As expected, the original SearchProblem is passed correctly. However, when it comes to algorithm construction in the following runAlgorithm, the DistributedProblem is not passed all the way: DynamicAlgorithmProvider is responsible for providing one of the IRegisteredAlgorithms through, e.g., the EvolutionaryAlgorithmFactory. However, in EvolutionaryAlgorithmFactory, algorithms are created by passing createProblem() to their constructors.
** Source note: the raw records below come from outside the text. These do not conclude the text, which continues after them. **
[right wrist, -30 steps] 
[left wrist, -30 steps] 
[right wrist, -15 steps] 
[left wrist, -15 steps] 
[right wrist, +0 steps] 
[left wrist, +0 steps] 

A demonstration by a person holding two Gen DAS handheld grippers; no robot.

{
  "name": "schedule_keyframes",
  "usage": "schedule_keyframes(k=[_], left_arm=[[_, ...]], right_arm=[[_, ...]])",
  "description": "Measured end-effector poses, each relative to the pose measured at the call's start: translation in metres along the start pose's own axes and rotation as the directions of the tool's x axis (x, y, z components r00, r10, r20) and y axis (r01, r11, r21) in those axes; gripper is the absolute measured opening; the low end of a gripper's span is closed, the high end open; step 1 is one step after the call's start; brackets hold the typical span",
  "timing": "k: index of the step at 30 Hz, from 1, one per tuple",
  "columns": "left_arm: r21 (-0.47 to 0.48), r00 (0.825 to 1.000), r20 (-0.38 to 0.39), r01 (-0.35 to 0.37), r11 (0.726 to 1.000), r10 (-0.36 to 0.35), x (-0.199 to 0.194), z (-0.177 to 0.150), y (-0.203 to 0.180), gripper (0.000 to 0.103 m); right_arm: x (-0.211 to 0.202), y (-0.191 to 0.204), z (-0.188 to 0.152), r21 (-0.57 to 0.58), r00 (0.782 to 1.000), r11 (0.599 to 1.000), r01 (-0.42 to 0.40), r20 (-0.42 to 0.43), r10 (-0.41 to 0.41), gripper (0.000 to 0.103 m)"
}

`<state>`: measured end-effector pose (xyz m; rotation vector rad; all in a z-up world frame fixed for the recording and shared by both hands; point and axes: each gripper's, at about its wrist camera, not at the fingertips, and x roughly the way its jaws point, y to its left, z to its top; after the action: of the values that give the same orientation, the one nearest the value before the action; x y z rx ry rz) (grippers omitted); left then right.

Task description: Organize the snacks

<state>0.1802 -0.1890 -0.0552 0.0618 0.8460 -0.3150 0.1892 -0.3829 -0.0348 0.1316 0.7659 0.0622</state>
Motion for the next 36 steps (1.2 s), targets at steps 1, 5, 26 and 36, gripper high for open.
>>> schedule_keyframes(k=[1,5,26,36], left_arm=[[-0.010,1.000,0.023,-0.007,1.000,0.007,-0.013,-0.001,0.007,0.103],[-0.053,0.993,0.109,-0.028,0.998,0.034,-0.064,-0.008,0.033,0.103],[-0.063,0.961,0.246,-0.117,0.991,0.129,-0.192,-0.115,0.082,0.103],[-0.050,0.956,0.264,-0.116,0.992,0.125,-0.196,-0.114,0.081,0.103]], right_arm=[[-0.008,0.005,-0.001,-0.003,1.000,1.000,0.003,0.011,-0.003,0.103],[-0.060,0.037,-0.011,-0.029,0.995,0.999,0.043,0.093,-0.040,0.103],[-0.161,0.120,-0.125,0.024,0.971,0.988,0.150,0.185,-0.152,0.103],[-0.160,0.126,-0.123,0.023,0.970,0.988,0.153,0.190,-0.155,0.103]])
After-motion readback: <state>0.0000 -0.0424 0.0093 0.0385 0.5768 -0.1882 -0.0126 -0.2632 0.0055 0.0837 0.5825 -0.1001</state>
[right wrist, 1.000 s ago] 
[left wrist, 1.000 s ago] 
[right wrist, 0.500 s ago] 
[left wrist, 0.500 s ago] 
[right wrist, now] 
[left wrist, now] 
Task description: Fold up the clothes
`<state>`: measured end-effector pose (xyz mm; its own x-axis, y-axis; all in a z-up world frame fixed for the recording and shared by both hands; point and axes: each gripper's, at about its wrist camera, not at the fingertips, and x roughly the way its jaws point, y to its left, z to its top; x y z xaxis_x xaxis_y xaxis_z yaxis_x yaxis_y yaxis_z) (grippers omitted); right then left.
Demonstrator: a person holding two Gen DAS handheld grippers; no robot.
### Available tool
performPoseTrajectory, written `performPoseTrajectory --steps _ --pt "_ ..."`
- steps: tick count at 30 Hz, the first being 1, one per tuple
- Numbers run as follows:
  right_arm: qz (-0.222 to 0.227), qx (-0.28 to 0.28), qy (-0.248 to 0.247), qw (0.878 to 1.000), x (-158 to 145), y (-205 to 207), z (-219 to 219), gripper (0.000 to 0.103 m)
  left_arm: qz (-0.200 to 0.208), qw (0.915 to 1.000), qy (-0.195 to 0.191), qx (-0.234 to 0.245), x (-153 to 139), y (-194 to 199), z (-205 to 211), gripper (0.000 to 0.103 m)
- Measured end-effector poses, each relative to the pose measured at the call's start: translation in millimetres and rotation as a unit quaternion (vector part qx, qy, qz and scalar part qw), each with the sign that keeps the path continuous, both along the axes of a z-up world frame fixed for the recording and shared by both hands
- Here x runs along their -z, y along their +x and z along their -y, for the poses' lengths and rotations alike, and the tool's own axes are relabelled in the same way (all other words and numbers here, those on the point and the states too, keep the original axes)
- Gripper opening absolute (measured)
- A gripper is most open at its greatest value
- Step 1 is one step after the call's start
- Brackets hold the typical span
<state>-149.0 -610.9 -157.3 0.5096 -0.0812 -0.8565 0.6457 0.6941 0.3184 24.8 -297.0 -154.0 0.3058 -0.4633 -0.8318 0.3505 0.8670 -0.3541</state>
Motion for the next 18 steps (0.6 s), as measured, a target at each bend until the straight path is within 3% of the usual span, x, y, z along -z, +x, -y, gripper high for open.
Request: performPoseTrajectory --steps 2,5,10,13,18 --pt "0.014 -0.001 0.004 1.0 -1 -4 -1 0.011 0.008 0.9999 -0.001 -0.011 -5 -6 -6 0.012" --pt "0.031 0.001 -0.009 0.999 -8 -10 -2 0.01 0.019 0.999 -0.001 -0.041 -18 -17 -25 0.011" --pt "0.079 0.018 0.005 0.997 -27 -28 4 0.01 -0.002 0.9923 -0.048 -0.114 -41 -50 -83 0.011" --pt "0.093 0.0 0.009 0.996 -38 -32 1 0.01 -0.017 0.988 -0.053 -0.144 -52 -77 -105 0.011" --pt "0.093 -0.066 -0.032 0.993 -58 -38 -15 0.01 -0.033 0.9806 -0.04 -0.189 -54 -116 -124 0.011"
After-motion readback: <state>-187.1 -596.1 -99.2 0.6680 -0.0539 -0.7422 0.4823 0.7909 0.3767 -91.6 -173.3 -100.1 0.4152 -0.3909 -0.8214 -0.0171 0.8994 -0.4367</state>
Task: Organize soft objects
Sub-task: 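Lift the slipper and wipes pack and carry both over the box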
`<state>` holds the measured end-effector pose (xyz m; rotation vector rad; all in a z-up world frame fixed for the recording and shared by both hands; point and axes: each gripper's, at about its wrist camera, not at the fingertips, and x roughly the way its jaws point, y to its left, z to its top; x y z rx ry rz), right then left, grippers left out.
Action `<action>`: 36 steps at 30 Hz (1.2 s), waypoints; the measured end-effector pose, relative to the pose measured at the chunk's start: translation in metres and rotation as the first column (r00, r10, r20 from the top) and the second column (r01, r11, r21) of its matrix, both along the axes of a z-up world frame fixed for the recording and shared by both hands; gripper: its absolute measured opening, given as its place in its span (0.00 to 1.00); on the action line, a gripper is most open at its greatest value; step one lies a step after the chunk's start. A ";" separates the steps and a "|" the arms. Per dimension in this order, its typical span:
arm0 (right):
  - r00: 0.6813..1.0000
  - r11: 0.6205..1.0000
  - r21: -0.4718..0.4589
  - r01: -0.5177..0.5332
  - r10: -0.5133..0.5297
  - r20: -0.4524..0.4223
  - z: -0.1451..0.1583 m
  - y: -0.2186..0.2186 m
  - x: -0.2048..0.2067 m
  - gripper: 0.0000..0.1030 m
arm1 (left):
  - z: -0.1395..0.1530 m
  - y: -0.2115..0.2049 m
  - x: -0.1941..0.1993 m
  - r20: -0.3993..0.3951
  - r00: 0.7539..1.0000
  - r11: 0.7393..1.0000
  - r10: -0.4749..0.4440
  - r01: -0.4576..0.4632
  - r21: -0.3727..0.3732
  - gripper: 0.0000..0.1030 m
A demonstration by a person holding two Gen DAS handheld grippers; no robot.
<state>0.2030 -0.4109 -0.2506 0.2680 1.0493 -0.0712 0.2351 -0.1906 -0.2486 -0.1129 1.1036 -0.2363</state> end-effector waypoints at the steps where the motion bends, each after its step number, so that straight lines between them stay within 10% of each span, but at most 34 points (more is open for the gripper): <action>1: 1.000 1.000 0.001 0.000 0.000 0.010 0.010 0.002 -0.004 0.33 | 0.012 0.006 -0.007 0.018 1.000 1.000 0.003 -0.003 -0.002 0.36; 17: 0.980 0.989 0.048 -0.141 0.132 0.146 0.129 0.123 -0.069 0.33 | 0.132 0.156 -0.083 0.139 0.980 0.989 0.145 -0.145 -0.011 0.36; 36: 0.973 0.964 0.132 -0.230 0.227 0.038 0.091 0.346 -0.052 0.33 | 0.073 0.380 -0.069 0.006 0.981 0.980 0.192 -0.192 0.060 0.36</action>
The specific implementation of interest for createProblem is in TransformationSearchOrchestration, which simply returns a new TransformationProblem(...):

@Override
public TransformationProblem createProblem() {
	return new TransformationProblem(getFitnessFunction(), getSolutionGenerator());
}

I've tried to modify the calls in the EvolutionaryAlgorithmFactory to simply create a DistributedProblem with an inner TransformationProblem, a la:

@Override
public NSGAII createAlgorithm() {
	final ExecutorService executorService = Executors
		.newFixedThreadPool(Runtime.getRuntime().availableProcessors());
	final Problem problem = new DistributedProblem(createProblem(), executorService);

	return new NSGAII(problem, createSortingPopulation(), createEpsilonBoxArchive(), selection,
		createVariation(variation), createInitialization());
}

A side note: this is dirty and was done, of course, just to test the use of a DistributedProblem.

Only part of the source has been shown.